Federal Agencies Use Sonar, Lidar, Optical Imagery to Preserve Seafloor Habitats

Highlights

  • Using GIS and image analysis software, the strengths of sonar, lidar, and optical imagery can be exploited together.
  • NOAA moved the NPS habitat maps into GIS for more analysis and the creation of applications.
  • The lidar and acoustically collected bathymetry were used to calculate a suite of complexity metrics in ArcGIS.

Buck Island Reef National Monument, off the US Virgin Island of St. Croix, is one of only a few fully protected marine areas overseen by the US National Park Service (NPS) and is home to a coral reef ecosystem that supports a large variety of native flora and fauna, including several endangered and threatened species, such as hawksbill turtles and brown pelicans. This area has been dubbed one of the finest marine gardens in the Caribbean Sea.

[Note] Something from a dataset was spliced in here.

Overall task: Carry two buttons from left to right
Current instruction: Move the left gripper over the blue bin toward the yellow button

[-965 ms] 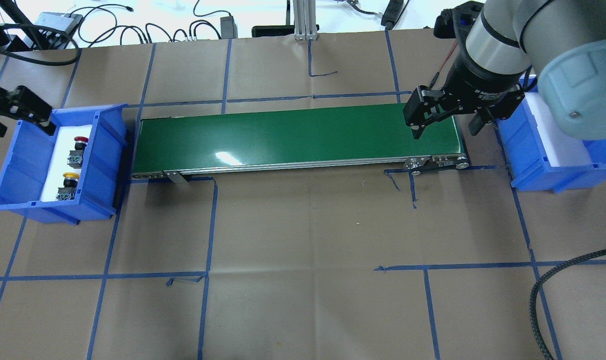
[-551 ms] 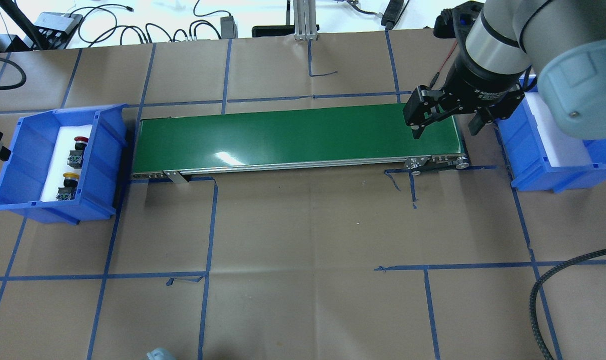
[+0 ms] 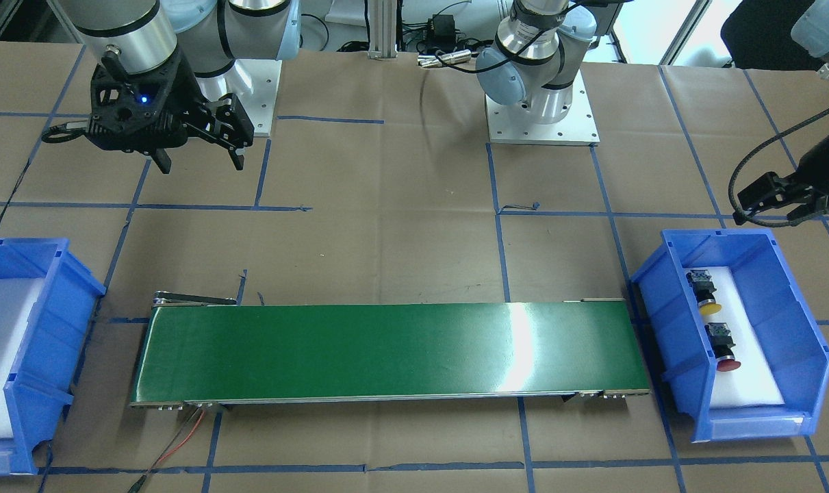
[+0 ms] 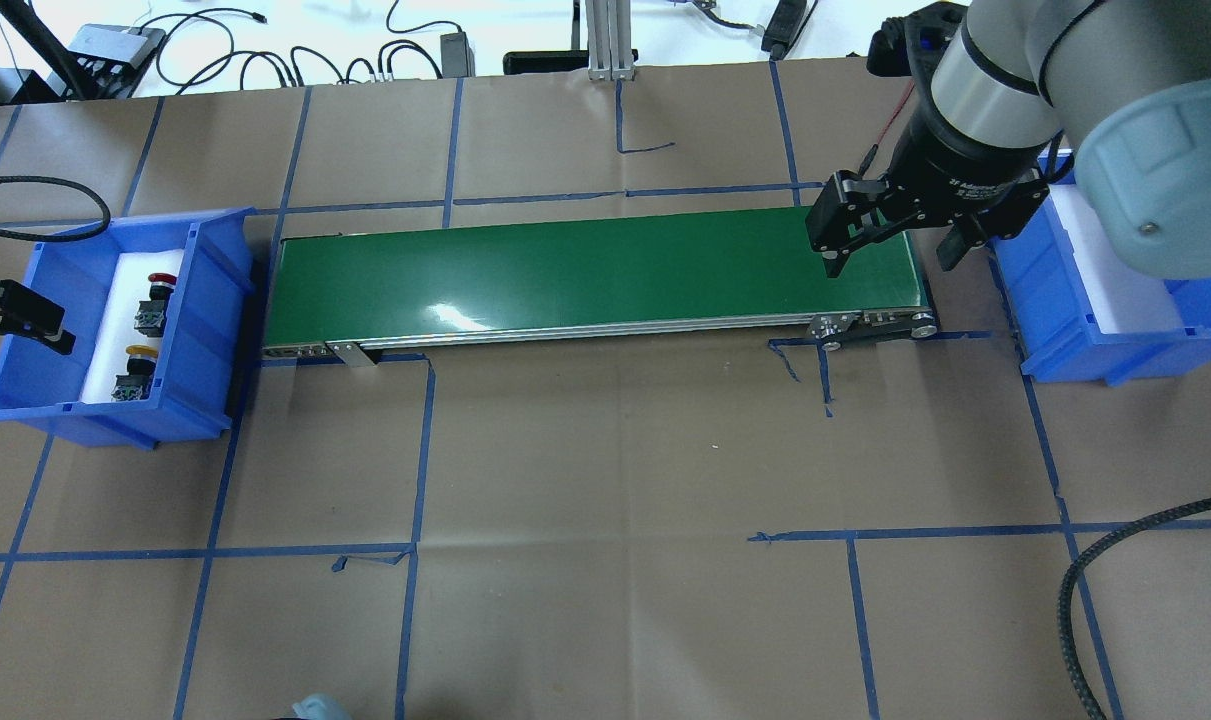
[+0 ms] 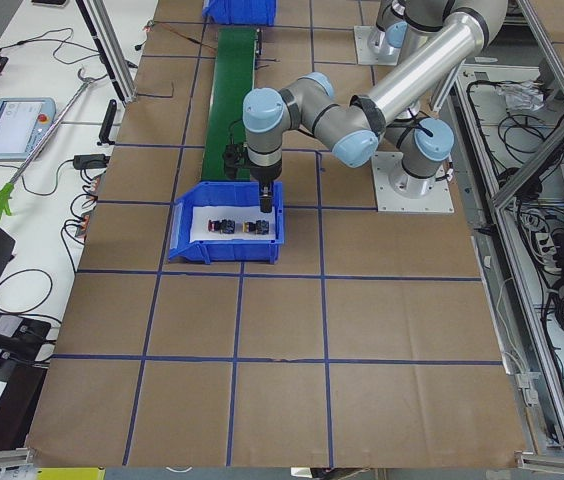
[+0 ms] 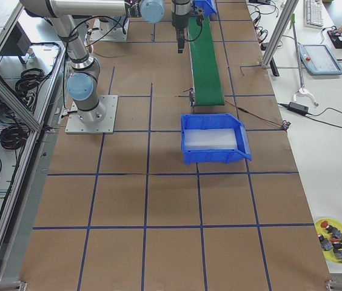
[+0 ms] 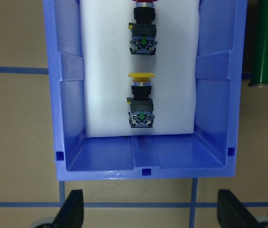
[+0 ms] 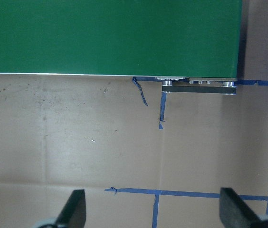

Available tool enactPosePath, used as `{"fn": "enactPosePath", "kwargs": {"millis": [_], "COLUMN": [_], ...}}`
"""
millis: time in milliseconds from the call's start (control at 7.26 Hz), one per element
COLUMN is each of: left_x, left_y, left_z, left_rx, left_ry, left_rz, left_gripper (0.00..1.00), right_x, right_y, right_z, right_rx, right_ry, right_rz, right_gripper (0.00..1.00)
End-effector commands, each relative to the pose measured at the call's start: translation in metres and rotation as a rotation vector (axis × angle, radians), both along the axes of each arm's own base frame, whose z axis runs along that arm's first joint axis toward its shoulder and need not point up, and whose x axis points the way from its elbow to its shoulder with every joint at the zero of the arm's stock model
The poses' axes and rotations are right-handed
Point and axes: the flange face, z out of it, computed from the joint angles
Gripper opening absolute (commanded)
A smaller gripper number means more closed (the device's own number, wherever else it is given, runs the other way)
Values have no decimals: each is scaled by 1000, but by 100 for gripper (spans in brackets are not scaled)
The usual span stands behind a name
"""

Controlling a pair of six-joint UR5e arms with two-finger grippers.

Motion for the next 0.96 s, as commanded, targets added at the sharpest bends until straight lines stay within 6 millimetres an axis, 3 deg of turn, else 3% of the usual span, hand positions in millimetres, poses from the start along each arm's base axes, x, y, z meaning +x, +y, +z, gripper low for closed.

Still, the monument is relentlessly impacted by its visitors, boaters, snorkelers, and scuba divers, as well as pollution, climate change, and extreme weather events like hurricanes.

NOAA used ENVI to produce a principal component analysis surface—the foundation for its mapping methodology—from four different acoustic and multispectral datasets spanning the monument's 20,000-acre extent. (Image courtesy of NOAA.)

NOAA used ENVI to produce a principal component analysis surface—the foundation for its mapping methodology—from four different acoustic and multispectral datasets spanning the monument's 20,000-acre extent. (Image courtesy of NOAA.)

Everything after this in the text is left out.